▸ Work required
Transcribe the data as written, minus images.

▸ Source data
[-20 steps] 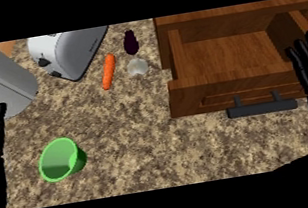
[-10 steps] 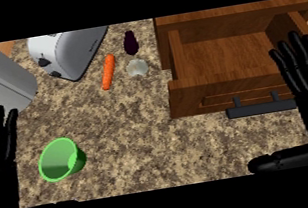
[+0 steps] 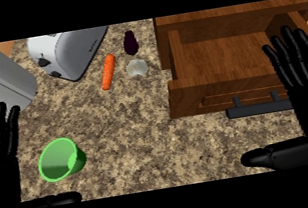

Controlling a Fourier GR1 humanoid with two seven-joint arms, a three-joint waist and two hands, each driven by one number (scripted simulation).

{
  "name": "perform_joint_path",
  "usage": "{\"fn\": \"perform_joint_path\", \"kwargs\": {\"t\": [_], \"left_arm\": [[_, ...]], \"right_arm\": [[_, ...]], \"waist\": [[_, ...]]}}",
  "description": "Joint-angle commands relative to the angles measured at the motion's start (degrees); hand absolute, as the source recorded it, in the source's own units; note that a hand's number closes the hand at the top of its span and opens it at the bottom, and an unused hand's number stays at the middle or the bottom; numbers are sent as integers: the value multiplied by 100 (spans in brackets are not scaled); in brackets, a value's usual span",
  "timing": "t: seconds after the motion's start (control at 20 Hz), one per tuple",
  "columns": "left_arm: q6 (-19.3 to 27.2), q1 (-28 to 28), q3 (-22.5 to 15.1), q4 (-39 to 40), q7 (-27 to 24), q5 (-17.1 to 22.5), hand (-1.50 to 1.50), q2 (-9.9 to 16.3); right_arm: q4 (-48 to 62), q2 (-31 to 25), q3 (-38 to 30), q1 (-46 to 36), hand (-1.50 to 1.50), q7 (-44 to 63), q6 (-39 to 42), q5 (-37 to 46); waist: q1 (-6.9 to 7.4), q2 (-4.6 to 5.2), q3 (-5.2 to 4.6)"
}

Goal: Pick up the cup, place it into the drawer and close the drawer

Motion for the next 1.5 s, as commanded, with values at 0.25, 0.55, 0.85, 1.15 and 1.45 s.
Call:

▸ Result for this exercise
[-20 steps] 
[-10 steps] 
[+0 steps] 

Controlling a Fourier GR1 humanoid with two seven-joint arms, a three-joint waist and two hands, each driven by one number (scripted simulation).

{
  "name": "perform_joint_path",
  "usage": "{\"fn\": \"perform_joint_path\", \"kwargs\": {\"t\": [_], \"left_arm\": [[_, ...]], \"right_arm\": [[_, ...]], \"waist\": [[_, ...]]}}",
  "description": "Joint-angle commands relative to the angles measured at the motion's start (degrees); hand absolute, as the source recorded it, in the source's own units; note that a hand's number closes the hand at the top of its span and opens it at the bottom, and an unused hand's number stays at the middle or the bottom; numbers are sent as integers: the value multiplied by 100 (spans in brackets are not scaled); in brackets, a value's usual span",
  "timing": "t: seconds after the motion's start (control at 20 Hz), one per tuple",
  "columns": "left_arm: q6 (-19.3 to 27.2), q1 (-28 to 28), q3 (-22.5 to 15.1), q4 (-39 to 40), q7 (-27 to 24), q5 (-17.1 to 22.5), hand (-1.50 to 1.50), q2 (-9.9 to 16.3); right_arm: q4 (-48 to 62), q2 (-31 to 25), q3 (-38 to 30), q1 (-46 to 36), hand (-1.50 to 1.50), q7 (-44 to 63), q6 (-39 to 42), q5 (-37 to 46); waist: q1 (-6.9 to 7.4), q2 (-4.6 to 5.2), q3 (-5.2 to 4.6)"
}

Goal: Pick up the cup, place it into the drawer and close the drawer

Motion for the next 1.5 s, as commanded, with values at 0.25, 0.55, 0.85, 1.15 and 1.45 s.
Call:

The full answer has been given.